NCSC calls for action after rise in ‘nationally significant’ cyber incidents

Ransomware 

Ransomware remains one of the most acute and pervasive cyber threats to UK organisations, according to the NCSC’s annual review, with attacks on Marks & Spencer, the Co-op and Jaguar Land Rover causing serious disruptions.

One reason for the increase in serious attacks this year is that a small number of cyber attackers are exploiting vulnerabilities at scale.

Three known security vulnerabilities in Microsoft Sharepoint products and other products accounted for 29 incidents managed by the NCSC.

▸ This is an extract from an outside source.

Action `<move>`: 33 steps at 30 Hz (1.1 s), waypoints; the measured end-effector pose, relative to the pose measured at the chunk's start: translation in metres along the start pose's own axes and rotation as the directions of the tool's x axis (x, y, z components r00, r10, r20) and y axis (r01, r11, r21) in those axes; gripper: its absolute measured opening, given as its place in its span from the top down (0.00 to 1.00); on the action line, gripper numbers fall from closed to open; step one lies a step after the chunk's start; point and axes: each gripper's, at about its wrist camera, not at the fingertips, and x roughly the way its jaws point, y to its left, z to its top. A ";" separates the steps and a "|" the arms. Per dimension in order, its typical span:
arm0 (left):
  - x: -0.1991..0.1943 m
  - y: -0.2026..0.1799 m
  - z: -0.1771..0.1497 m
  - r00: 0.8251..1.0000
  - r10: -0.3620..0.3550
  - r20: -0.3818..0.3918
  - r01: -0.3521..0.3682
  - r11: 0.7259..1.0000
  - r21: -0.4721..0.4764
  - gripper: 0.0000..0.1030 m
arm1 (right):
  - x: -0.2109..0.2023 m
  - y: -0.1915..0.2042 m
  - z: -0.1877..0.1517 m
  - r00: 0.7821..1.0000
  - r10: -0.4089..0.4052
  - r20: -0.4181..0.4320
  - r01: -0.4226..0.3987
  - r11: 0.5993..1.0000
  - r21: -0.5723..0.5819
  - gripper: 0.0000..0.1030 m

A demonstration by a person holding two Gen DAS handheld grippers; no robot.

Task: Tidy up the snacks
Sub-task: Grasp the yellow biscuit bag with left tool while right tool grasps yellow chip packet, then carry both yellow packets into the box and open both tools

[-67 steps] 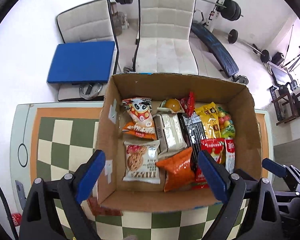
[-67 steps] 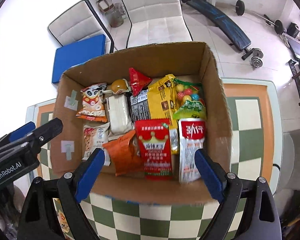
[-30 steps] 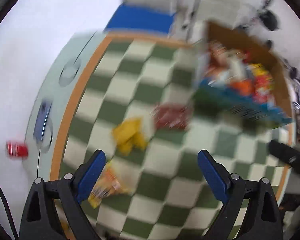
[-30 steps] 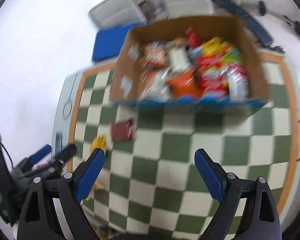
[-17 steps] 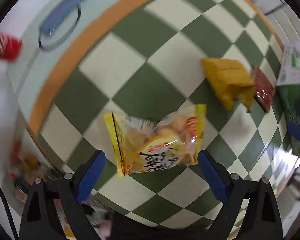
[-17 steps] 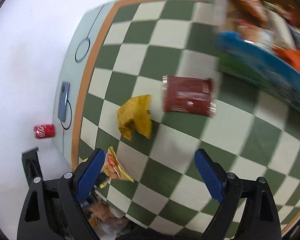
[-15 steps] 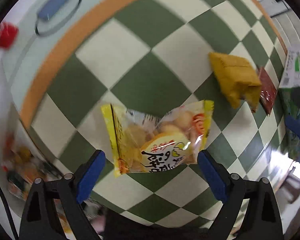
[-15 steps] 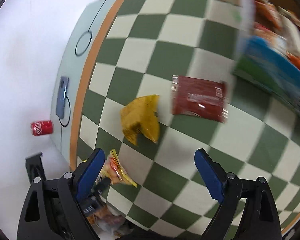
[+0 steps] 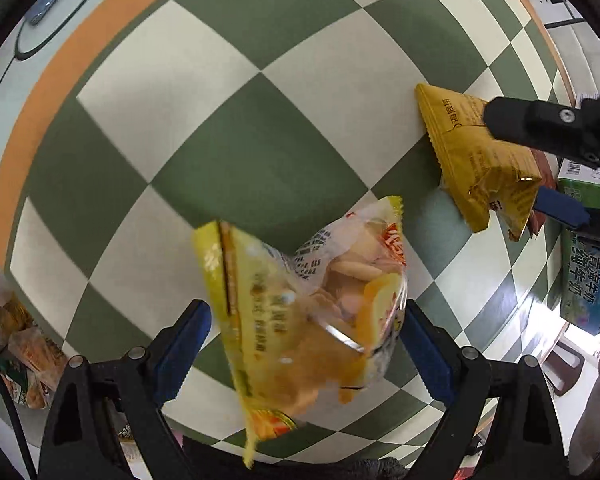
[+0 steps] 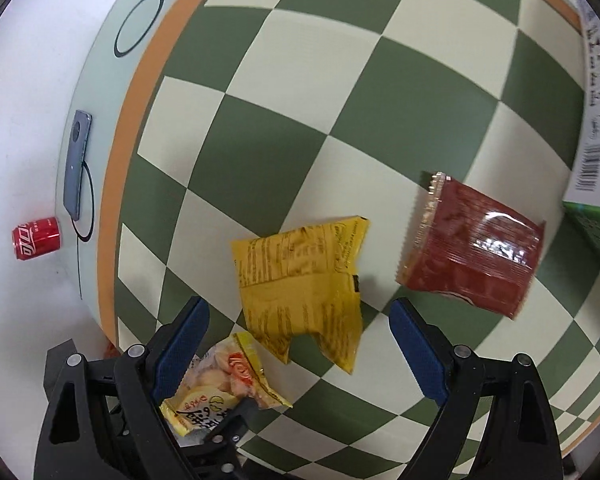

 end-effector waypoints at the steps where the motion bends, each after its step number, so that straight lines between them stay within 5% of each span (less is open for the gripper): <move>1: 0.001 -0.001 0.001 1.000 0.001 0.002 -0.001 1.000 0.005 0.08 | 0.004 0.002 0.003 1.000 -0.007 -0.005 0.007 1.000 0.000 0.09; 5: 0.002 -0.003 0.007 1.000 -0.010 0.022 0.009 1.000 0.016 0.20 | 0.015 0.001 0.007 0.999 -0.019 -0.027 0.019 1.000 0.008 0.09; 7: 0.000 -0.009 0.007 0.999 -0.023 0.028 0.022 0.999 0.034 0.41 | 0.021 0.003 0.009 0.999 -0.019 -0.035 0.019 1.000 0.006 0.10; 10: -0.003 -0.021 0.005 0.999 0.011 0.048 -0.015 0.997 0.073 0.46 | 0.026 0.004 0.009 0.999 -0.030 -0.039 0.030 1.000 -0.002 0.33; 17: -0.014 -0.035 -0.003 0.996 0.027 0.081 -0.034 0.995 0.092 0.50 | 0.022 0.011 0.003 0.999 -0.044 -0.003 0.044 0.998 -0.040 0.46; 33: -0.067 -0.042 -0.018 0.985 -0.001 0.175 -0.021 0.991 0.128 0.50 | -0.032 -0.005 -0.015 0.994 0.041 0.100 -0.040 0.999 -0.014 0.48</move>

China is targeting a wide range of sectors and institutions in the UK. A company linked to China was exposed last year for running a botnet of 260,000 computers used to launch cyber attacks.

Russia’s invasion of Ukraine and the Israel-Gaza war have inspired hacktivist groups seeking to target the UK and Europe.

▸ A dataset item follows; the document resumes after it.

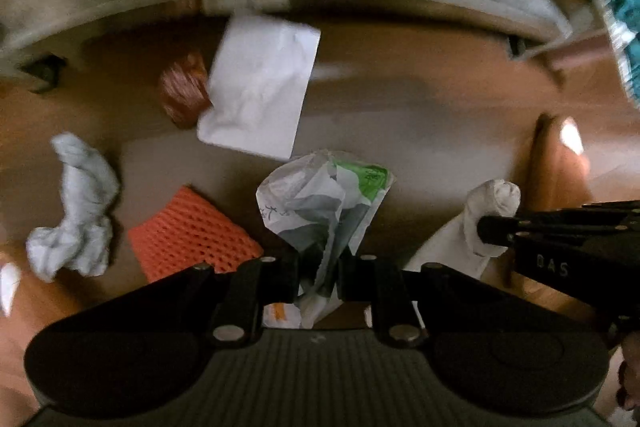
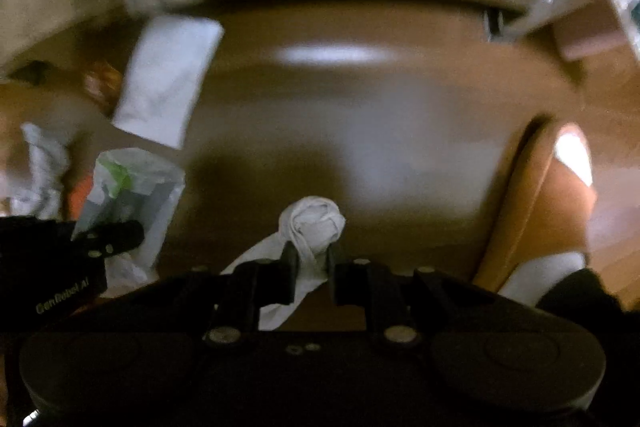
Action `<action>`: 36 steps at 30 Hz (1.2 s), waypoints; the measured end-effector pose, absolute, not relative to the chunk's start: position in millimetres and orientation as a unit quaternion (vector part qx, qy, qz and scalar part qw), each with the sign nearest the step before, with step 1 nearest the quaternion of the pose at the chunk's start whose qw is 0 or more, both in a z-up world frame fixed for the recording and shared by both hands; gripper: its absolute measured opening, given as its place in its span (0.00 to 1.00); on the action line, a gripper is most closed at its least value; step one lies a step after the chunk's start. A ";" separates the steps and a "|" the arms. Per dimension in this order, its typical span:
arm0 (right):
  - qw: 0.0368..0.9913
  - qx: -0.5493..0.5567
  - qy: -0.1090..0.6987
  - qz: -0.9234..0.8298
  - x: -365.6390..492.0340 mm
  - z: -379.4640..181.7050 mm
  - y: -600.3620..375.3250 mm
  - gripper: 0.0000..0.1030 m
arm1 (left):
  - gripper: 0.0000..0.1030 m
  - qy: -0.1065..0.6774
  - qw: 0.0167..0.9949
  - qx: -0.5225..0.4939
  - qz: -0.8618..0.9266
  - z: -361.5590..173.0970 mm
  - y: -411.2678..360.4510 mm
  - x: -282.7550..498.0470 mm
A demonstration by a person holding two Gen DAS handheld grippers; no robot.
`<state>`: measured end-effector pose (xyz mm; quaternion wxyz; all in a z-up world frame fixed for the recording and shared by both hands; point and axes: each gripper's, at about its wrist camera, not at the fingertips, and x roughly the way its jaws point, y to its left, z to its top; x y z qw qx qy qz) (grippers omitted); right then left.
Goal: Collect trash
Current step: 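Lift the plastic bag and white cloth up to the teal wastebasket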
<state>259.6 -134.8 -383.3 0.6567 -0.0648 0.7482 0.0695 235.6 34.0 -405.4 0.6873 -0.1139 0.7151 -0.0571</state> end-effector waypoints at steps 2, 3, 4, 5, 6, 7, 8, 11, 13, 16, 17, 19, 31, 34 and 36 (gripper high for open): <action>0.672 -0.063 0.733 0.079 259.9 -355.9 -131.7 0.13 | 0.15 0.699 0.704 -0.118 -0.048 -375.0 34.3 237.8; 0.681 -0.063 0.724 0.087 257.5 -340.9 -130.2 0.13 | 0.15 0.691 0.711 -0.121 -0.045 -358.3 33.9 237.3; 0.692 -0.063 0.712 0.097 253.7 -324.1 -127.7 0.13 | 0.15 0.680 0.721 -0.126 -0.041 -340.0 36.1 234.5; 0.702 -0.066 0.701 0.108 251.6 -309.7 -124.8 0.13 | 0.15 0.671 0.729 -0.129 -0.039 -326.6 36.3 233.7; 0.711 -0.071 0.689 0.119 246.8 -294.7 -122.1 0.13 | 0.15 0.661 0.738 -0.132 -0.036 -309.3 37.6 229.9; 0.721 -0.077 0.676 0.130 243.2 -277.9 -120.3 0.13 | 0.15 0.649 0.748 -0.136 -0.034 -291.1 38.9 226.8; 0.731 -0.082 0.662 0.142 240.2 -259.6 -118.0 0.13 | 0.15 0.638 0.756 -0.142 -0.032 -273.5 39.4 221.9; 0.761 -0.090 0.617 0.179 229.6 -209.0 -118.1 0.13 | 0.16 0.606 0.780 -0.155 -0.023 -227.6 42.8 206.7; 0.786 -0.103 0.577 0.198 219.0 -175.3 -119.3 0.13 | 0.16 0.583 0.796 -0.161 -0.017 -197.2 44.5 194.4; 0.813 -0.108 0.529 0.218 203.0 -131.0 -126.1 0.13 | 0.16 0.549 0.818 -0.169 -0.013 -155.0 48.9 177.3; 0.822 -0.107 0.514 0.222 198.8 -117.1 -130.6 0.13 | 0.16 0.537 0.826 -0.171 -0.015 -142.1 49.3 171.6; 0.837 -0.099 0.487 0.229 191.3 -89.8 -138.3 0.13 | 0.16 0.513 0.841 -0.173 -0.015 -117.0 50.8 162.2; 0.906 -0.129 0.304 0.266 173.9 60.0 -151.6 0.13 | 0.16 0.362 0.914 -0.181 -0.022 30.4 61.3 145.4; 0.919 -0.135 0.257 0.266 182.1 98.0 -150.6 0.13 | 0.16 0.319 0.931 -0.173 -0.027 71.4 63.7 151.1; 0.927 -0.140 0.229 0.263 189.1 120.0 -149.9 0.13 | 0.16 0.293 0.941 -0.169 -0.030 97.7 63.0 156.2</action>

According to the NCSC, the UK is also at risk from hacking groups linked to Iran that are known to have targeted US critical infrastructure.

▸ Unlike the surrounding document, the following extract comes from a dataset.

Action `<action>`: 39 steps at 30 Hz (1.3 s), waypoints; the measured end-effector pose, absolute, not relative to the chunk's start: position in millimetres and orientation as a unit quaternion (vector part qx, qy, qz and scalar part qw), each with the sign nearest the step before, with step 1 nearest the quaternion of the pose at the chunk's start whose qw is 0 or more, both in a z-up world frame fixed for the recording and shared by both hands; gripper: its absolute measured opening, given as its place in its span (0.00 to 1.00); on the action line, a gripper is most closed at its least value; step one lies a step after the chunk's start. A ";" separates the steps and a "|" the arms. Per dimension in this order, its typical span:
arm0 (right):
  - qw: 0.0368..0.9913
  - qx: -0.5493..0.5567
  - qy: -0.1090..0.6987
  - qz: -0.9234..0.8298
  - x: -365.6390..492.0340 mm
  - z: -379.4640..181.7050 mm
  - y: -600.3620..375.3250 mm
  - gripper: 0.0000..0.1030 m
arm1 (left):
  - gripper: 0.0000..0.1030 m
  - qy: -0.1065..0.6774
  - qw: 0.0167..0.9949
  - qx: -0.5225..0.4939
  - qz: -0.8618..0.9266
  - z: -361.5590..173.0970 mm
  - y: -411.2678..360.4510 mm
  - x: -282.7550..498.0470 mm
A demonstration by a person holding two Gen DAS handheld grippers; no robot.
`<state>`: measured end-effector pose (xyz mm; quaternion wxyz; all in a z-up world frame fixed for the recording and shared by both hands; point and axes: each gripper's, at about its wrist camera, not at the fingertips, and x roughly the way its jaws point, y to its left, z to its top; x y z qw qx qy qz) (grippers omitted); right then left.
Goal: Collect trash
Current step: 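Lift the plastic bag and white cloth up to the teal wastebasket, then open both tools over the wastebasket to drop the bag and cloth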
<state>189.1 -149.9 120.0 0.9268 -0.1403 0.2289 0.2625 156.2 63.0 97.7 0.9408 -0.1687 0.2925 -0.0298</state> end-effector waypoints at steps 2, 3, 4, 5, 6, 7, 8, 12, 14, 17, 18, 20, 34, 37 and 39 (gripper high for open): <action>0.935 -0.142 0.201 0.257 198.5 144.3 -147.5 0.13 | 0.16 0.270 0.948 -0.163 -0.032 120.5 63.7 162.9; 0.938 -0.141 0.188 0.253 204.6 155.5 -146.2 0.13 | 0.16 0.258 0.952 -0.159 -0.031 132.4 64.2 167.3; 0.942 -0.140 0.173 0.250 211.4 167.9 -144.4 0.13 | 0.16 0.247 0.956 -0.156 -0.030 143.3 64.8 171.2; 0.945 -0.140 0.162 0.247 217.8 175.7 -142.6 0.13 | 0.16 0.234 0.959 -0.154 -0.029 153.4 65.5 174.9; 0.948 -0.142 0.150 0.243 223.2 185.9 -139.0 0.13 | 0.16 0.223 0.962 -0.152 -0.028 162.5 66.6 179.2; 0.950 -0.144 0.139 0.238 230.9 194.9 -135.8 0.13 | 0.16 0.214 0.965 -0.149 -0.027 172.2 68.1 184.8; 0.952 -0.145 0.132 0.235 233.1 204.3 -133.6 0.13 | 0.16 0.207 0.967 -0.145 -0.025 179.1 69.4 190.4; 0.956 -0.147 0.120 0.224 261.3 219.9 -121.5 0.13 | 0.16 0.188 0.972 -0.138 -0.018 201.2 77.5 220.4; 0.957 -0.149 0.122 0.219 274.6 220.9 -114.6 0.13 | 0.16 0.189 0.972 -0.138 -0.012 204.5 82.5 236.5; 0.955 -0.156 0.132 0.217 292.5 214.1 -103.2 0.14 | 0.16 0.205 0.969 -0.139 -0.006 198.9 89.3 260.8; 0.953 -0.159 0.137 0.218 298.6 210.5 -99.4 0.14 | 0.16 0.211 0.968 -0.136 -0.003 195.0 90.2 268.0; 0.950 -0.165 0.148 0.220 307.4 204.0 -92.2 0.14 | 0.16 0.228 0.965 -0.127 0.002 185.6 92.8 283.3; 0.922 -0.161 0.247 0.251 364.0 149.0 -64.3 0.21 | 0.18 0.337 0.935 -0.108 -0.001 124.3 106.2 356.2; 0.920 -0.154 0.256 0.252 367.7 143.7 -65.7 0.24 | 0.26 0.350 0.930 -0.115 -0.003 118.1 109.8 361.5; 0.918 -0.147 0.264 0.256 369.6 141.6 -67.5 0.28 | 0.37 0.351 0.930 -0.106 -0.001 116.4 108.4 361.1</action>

UK firms are “almost certainly” being targeted by IT workers from North Korea posing as freelance IT staff from other countries. North Korea-linked hackers are also highly likely to be targeting UK crypto asset firms to steal funds.

Impact of cyber attacks

Horne said that cyber attacks are not just about computers and data, but they impact growth, prosperity, safety, national security, reputations and the bottom lines of companies.

He said that nothing can prepare an executive for receiving a call to hear their systems have been hacked, but it’s even worse to receive a call without having a plan in place.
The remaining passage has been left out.